It didn’t pay to get fired at Bank of Nova Scotia over the past two years, compared with the other big banks. That’s a tough break for senior executives at Canada’s most global bank, but good news for investors.
The country’s banks now report how much they handed out in severance packages to their top employees; the traders, investment bankers and corporate lenders with the authority to make big bets with house money. Details on farewell cheques are one element of a larger campaign by regulators to increase disclosure around compensation and risk, a crusade that began a decade back in the wake of the global financial crisis.
In simple terms, if an employee puts meaningful amounts of the bank’s capital at risk as part of their job, regulators want to know how that person is getting paid. The financial crisis taught us that compensation drives behaviour at banks.
At Canadian banks, these regulations translate into detailed descriptions of how they pay employees known as “material risk-takers.” Each of the six-largest domestic banks publishes overall compensation figures for approximately 200 top executives.
In addition, domestic banks and their international rivals must reveal signing bonuses or guaranteed compensation offered to entice new employees to the bank. And regulators demand disclosure of severance packages handed out when risk-taking executives get fired.
Here’s where Scotiabank shines for shareholders, but is tough on employees.
Scotiabank parted with a total of 18 executives over the past two years, according to regulatory filings. That is at the low end of the range among domestic banks. Canadian Imperial Bank of Commerce handed out the most pink slips, cutting loose 29 so-called material risk-takers.
Scotiabank paid a total of $16-million to departing senior employees, or an average of $890,000 for each severance package. This is significantly less than the farewell payments that rivals handed out.
At Bank of Montreal, saying goodbye meant packages that averaged $1.72-million to each of its 28 ex-employees, the high water mark for severance pay among domestic banks.
Only National Bank of Canada matched Scotiabank’s frugality. The Montreal-based company is significantly smaller than its rivals, and averaged $747,000 in severance payments to each of the 17 senior executives who left in the past two years. The remaining big banks paid out an average of between $1.3-million and $1.6-million to each departing employee.
At Toronto-Dominion Bank, where the average severance package was $1.3-million and a total of 21 executives exited over the past two years, the numbers are skewed because the bank’s disclosure shows one senior executive received $5.7-million in severance.
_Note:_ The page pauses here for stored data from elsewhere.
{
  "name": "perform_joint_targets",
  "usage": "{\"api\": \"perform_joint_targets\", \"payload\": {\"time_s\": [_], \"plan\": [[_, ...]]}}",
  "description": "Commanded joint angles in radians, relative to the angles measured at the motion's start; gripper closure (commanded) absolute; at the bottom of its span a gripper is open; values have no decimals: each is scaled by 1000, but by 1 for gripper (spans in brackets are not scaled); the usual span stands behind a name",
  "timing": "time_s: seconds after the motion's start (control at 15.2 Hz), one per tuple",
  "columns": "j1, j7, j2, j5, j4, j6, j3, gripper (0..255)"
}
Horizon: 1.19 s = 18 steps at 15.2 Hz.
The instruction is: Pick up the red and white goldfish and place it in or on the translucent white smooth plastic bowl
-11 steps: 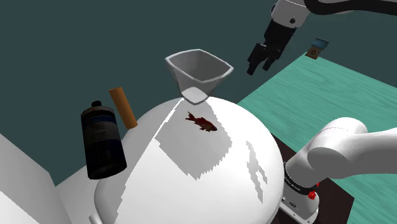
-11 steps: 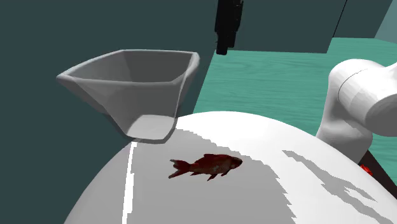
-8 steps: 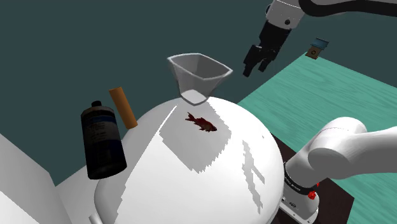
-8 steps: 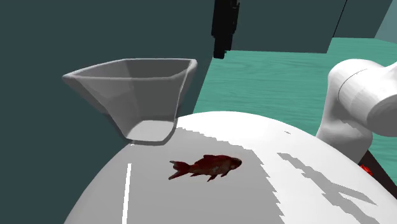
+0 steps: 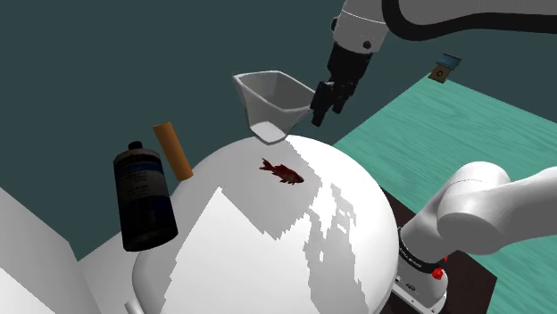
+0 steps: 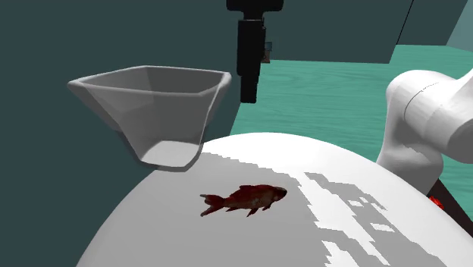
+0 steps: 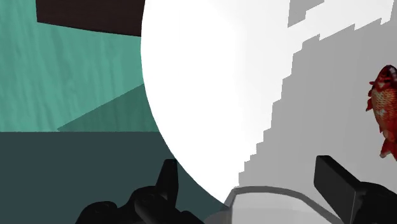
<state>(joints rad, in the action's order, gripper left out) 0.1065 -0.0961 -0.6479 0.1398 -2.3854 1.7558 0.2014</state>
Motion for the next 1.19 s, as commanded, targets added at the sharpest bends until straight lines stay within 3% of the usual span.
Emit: {"api": "perform_joint_targets", "payload": {"time_s": [0.0,0.66,1.12], "plan": [[27,-4,34,16,9,17,35,0],[138,-30,224,62,107,70,208,0],[139,-27,237,72,24,166,226,0]]}}
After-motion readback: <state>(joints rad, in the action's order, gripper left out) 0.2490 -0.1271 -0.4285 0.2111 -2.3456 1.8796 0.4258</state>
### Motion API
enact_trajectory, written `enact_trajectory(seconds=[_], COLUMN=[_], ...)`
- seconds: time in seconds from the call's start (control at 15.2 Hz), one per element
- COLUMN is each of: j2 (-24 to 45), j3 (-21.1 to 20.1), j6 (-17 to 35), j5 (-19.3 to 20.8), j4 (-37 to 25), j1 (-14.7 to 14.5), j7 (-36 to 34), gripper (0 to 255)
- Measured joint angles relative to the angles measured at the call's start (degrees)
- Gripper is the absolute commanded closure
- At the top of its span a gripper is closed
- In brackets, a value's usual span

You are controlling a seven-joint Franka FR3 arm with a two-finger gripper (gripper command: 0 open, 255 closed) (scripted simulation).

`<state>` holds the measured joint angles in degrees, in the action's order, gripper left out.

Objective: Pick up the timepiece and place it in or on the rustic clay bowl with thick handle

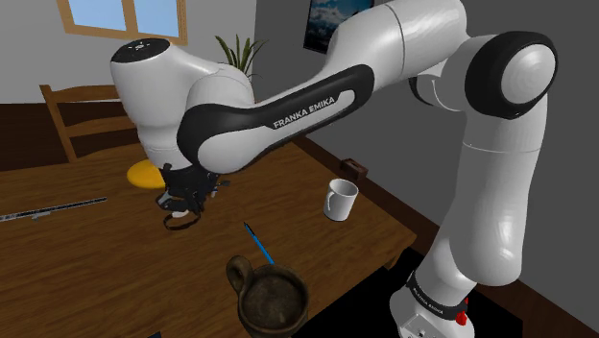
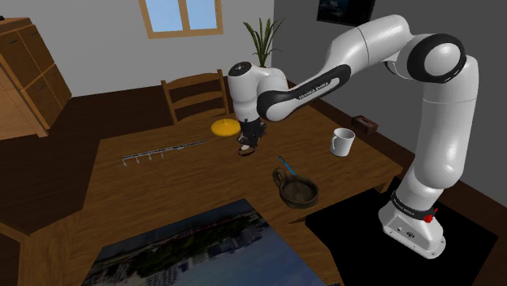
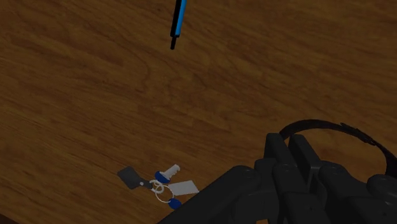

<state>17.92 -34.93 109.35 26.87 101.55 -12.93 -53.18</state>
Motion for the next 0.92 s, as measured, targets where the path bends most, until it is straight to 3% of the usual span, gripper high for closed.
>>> enact_trajectory(seconds=[0.92], j2=[-2.8], j3=[-0.9], j6=[-8.8], j5=[-2.7], j4=[-7.1], j1=[0.0], j7=[3.6], gripper=[255])
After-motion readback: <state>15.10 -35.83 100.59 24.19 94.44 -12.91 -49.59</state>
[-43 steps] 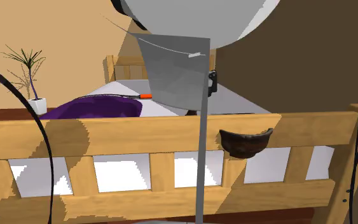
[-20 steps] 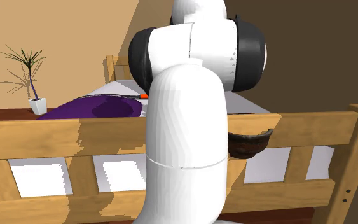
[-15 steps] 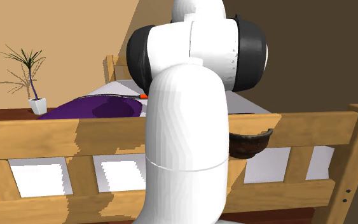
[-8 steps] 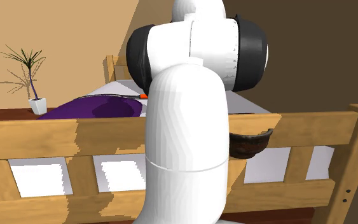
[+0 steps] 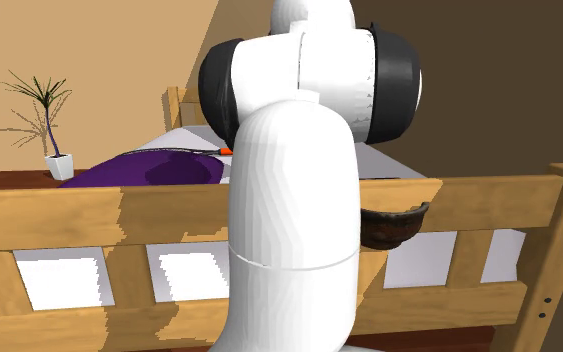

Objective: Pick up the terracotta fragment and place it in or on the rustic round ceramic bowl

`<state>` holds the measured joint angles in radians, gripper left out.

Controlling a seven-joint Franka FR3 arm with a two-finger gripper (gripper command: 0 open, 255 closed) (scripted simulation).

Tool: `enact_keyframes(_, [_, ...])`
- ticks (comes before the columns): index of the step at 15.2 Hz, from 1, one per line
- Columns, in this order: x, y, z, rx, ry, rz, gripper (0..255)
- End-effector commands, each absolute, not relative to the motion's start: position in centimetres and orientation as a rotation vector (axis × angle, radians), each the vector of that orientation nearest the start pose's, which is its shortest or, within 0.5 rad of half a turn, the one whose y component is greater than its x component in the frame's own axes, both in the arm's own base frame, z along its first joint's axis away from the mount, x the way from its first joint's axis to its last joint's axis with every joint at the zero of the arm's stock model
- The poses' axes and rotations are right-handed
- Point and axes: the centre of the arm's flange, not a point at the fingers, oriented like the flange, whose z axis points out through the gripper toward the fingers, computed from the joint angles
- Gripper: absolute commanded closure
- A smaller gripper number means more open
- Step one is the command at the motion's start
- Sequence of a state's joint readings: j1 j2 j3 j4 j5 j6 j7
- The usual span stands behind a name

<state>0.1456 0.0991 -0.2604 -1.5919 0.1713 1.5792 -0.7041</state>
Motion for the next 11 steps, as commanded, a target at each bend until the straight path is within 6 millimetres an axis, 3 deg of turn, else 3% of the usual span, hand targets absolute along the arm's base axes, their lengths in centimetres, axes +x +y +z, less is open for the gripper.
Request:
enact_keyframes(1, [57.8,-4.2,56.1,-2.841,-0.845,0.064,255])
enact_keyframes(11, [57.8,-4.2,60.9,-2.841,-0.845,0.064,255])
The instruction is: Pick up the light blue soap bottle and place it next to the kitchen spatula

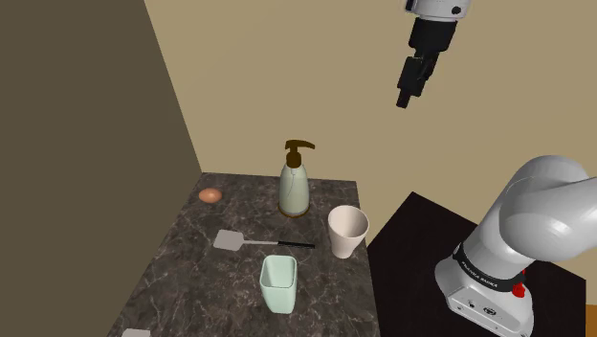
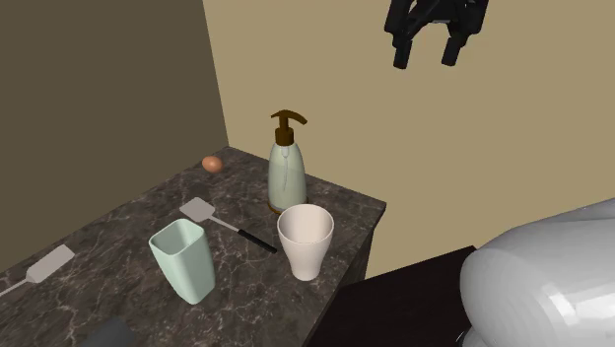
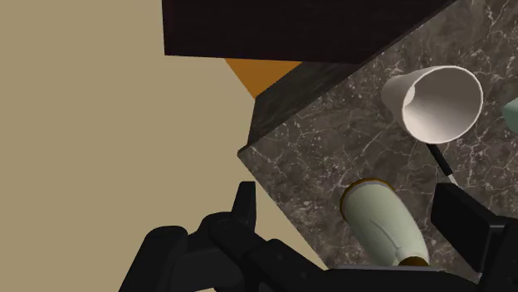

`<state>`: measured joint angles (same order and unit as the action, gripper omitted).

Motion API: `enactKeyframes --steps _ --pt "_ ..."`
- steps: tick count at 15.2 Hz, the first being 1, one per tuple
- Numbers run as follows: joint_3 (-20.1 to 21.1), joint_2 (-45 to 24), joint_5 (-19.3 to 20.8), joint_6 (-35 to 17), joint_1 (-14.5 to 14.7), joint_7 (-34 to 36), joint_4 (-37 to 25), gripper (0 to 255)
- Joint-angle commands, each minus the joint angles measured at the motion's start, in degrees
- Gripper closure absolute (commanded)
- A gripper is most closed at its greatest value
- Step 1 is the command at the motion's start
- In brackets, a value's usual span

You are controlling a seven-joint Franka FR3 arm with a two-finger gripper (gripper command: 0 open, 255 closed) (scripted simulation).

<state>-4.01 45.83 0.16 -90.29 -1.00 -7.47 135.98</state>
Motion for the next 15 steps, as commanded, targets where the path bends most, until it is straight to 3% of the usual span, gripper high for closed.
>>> enactKeyframes --steps 1,8,15 --pt "0.00 0.00 0.00 0.00 0.00 0.00 0.00 0" --pt "6.31 -11.41 -2.79 -8.66 1.92 7.35 -2.17 0" --pt "11.85 -25.09 -3.13 -15.60 3.13 14.71 -8.19 0"
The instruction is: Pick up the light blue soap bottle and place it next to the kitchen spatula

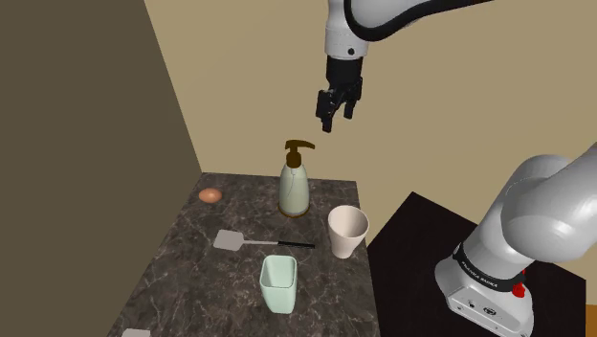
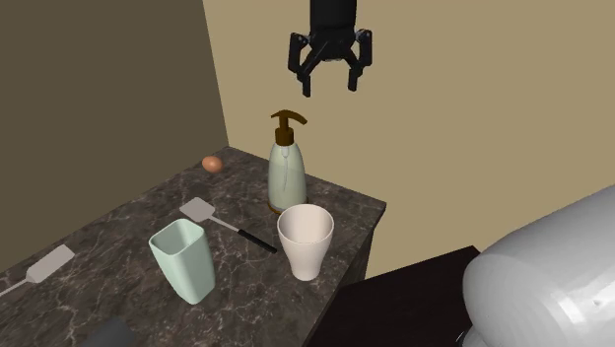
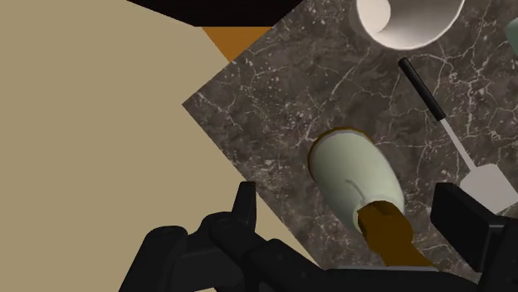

The same was true at Royal Bank of Canada, where one former employee got a $5.2-million package. Royal Bank’s average severance was $1.6-million, and there were 21 payouts handed out during 2016 and 2017.
All of the banks, including Royal Bank and TD, noted that they shared the reasons for the largest employee payouts they made with regulators on a confidential basis.
None of the six big Canadian banks disclosed hiring bonuses or guaranteed pay packages for senior employees in the past two years.
Hiring and firing is part of the circle of life in banking. At some point in every financial cycle, institutions dive into a new sector by recruiting talent and backing these teams with house money. When these markets cool and profits dry up, the banks retreat by pulling back capital and cutting staff. In recent years, Canadian banks rolled in and out of sectors such as mortgage trading, energy derivatives and high-yield debt.
For investors, it’s reassuring to see that none of the domestic banks are throwing around guaranteed compensation for new employees. It implies that banks are looking to home-grown talent when they expand, and that tends to create a sustainable corporate culture.
When it comes to severance pay, shareholders should take comfort from Scotiabank holding the line on payouts to former employees. Regulators forced banks to disclose details around compensation for key employees to help investors better understand the risks these institutions are taking with their capital.
Big severance payouts signal a willingness to take on big risks. When Scotiabank cuts fewer senior executives, and hands out relatively small severance payments, it implies a prudent approach to the shareholder’s money.